Home   -   Credentials   -   Reading Room  

 
L y n n  C a r l s o n . u s
  Art Consultant
  Consultora en las materias del arte visual

Art Benefits the Artist and the Viewer

          Lynn Carlson served as Master of Ceremonies at the Pioneer Center for Human Services Holiday Luncheon in Crystal Lake, Illinois on December 10, 2007.  Here is the speech she prepared for the event that highlighted the center’s newly established art studio.

Art Studio.  Such promise those two words hold.

Are you an artist?  Are you like me and visit art galleries and museums every chance you get, and read about ART when you can’t be near it? Are you like my friend, who, after exhausting all local art history offerings, purchased the History of Art on CD so she could self study?  Or are you responding to this questioning with the indifference of a indisputably over scheduled individual?  That is, politely but quietly.

Whether you embrace it or simply don’t want to get into it, Visual Art is an important part of American life.  ART experiences are contemporary and traditional and colorful and moody and mentally engaging and thrillingly decorative, costly and (often) free and real hard to avoid. 

Whether you are making Art or responding to it, when you give that object we call ART your full attention, you are engaged in thoughtful, creative activity.  And YOU benefit from that activity.

One of the benefits is chin lifting privilege.  Creator or viewer, that we have the power to call it ART is a privilege.

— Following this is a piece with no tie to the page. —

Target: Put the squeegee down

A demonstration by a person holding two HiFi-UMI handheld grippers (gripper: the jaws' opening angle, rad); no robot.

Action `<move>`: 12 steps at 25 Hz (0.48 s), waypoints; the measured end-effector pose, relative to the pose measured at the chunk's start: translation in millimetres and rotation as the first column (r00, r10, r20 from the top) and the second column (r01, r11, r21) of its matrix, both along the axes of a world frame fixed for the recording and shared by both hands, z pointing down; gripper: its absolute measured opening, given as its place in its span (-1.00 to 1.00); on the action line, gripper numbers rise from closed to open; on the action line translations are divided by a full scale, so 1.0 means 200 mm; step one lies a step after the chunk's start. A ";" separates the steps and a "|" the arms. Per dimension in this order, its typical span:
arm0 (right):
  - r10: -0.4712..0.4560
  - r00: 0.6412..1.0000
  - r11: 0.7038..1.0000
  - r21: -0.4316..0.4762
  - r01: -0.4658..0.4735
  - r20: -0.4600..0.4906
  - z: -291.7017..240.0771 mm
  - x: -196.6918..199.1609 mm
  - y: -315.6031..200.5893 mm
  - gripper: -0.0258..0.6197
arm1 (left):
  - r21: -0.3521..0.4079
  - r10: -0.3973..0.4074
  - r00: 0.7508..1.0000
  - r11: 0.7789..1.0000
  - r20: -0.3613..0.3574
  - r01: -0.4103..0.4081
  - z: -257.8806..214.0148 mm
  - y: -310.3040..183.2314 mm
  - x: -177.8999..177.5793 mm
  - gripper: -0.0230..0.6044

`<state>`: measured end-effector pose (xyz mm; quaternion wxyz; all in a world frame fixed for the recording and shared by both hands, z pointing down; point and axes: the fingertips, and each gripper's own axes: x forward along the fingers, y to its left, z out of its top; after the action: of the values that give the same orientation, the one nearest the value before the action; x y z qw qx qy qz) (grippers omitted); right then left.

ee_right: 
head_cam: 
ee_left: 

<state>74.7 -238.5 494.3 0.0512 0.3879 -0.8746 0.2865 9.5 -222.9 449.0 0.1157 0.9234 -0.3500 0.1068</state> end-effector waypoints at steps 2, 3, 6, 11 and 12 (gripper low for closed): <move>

Personal probing formulas fit our authority for seeing ART:  You might ask, “Is it original?  Is it extraordinary?  Is it inspired?”  When I taught I had a small sign on my desk, Does it require creative thinking? A final check for a lesson plan.

I’m not sure I would choose that sign today.  Art evolves.  Art is a complex and valuable activity comprised of many elements, for example COLOR, combined with technical skills, an ability, perhaps to make an elegant unbroken line across a surface with a single brush stroke of saturated pigment; or to (choose) not.  And the ability to apply these facilities with discrimination, reacting to each bend, shape size, nuance of color, composition balance and surface texture.  It is personal.  And it does get messy.  A separate, designated art space is so wise.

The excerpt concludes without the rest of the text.